While the safety rule was under development, environmental and public health advocates and some Democratic members of Congress called on Biden to issue a moratorium on federal permitting of all new carbon dioxide pipelines. Though a national moratorium never materialized, several states did adopt temporary prohibitions on new carbon dioxide pipeline approvals. Last July, Illinois enacted a moratorium that ends after two years or when the pipeline safety agency establishes new rules, whichever comes first. California imposed a carbon dioxide pipeline moratorium in 2022 that remains in place until the rulemaking is completed.

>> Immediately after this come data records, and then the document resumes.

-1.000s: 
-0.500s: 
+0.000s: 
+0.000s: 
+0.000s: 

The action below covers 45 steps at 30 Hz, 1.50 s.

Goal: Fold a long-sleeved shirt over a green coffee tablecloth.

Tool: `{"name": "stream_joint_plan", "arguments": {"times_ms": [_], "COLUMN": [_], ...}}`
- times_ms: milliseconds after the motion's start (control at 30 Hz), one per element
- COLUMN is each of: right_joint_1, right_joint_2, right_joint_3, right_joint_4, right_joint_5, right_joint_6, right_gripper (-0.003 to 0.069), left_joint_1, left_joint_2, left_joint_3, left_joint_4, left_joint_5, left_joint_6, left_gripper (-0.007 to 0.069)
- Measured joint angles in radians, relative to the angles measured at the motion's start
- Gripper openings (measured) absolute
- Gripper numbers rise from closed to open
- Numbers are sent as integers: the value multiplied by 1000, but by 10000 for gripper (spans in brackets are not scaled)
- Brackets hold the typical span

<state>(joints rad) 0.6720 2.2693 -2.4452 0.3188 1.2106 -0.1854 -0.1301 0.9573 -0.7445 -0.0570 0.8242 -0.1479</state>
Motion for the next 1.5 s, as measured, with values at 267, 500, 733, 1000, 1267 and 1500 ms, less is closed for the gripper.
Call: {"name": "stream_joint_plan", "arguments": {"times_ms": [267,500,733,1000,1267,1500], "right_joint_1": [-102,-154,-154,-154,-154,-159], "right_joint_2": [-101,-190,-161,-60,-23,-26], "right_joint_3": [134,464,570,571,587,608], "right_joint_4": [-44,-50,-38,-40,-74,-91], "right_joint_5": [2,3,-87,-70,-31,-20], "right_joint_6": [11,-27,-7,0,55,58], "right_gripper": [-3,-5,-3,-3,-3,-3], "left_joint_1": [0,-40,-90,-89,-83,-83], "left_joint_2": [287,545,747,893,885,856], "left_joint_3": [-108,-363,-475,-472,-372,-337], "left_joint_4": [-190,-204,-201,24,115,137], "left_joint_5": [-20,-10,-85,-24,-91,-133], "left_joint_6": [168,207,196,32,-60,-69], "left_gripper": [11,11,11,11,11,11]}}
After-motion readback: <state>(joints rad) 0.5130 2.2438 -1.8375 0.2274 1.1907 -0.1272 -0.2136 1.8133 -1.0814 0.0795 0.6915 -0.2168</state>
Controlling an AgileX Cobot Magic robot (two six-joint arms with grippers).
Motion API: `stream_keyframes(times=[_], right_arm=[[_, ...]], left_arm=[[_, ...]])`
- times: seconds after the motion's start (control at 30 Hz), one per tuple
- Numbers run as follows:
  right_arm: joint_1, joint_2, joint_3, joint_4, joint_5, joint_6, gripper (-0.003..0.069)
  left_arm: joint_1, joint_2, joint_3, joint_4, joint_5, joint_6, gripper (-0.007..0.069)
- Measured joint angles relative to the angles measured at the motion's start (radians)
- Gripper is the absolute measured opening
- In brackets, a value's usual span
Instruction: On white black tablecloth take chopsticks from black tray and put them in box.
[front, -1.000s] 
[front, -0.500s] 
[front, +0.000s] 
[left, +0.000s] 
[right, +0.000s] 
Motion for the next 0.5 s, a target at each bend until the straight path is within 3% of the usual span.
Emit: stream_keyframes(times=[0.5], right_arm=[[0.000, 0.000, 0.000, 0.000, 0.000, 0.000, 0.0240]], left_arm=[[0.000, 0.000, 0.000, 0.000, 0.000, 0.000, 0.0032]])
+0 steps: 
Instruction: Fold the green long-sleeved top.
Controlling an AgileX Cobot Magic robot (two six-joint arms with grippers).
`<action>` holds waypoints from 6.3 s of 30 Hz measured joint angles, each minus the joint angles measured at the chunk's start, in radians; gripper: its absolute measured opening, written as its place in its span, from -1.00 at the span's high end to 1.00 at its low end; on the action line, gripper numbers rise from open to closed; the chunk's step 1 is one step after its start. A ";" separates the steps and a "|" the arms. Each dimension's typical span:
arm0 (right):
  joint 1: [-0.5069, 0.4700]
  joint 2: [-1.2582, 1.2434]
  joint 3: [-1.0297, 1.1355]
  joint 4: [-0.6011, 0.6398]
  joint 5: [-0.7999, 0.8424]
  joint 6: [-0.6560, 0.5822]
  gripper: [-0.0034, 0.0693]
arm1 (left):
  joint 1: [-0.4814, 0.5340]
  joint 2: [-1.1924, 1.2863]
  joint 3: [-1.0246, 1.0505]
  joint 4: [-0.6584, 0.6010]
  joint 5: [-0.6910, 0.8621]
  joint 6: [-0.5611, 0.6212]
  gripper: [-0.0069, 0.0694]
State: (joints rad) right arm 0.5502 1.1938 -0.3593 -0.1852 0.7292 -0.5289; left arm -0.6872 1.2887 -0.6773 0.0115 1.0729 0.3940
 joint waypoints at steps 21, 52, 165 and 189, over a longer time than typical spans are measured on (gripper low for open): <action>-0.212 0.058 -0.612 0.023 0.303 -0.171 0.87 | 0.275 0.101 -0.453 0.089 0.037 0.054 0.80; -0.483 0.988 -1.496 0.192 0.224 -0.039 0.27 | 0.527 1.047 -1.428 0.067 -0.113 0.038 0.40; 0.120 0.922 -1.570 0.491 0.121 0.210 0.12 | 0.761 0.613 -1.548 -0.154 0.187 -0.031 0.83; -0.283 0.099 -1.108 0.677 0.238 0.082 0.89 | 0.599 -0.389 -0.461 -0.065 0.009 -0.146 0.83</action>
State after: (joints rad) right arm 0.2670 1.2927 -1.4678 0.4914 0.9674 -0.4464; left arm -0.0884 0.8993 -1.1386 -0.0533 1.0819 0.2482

“States like California are aware of the proposed rule that we announced and its provisions and are continuing to do work at the state level to help advance pipeline safety,” Brown, formerly of the Pipeline and Hazardous Materials Safety Administration, said. State governments have some permitting authority for carbon dioxide pipelines, so they could factor in additional considerations or issue moratoriums until the pipeline safety agency completes its work, Brown added.

Jane Patton, a Louisiana-based campaign manager for the fossil economy program at the Center for International Environmental Law, argued there is no way to operate carbon dioxide pipelines in a truly safe manner.

“That rule was the bare minimum of what should have been in place for these pipelines,” said Patton. “At the end of the day, we should have no level of permissiveness, or permitting, or allowance, for these completely unnecessary and unsafe pipelines, period.”

Note: This reporting and the proposed carbon dioxide pipeline safety rules were made possible in part by the late, great journalist Dan Zegart’s deep on-the-ground reporting following the rupture in Satartia and his extensive follow-up with community members, first responders, and regulators in the years to follow. Zegart passed away in May after a long fight with cancer.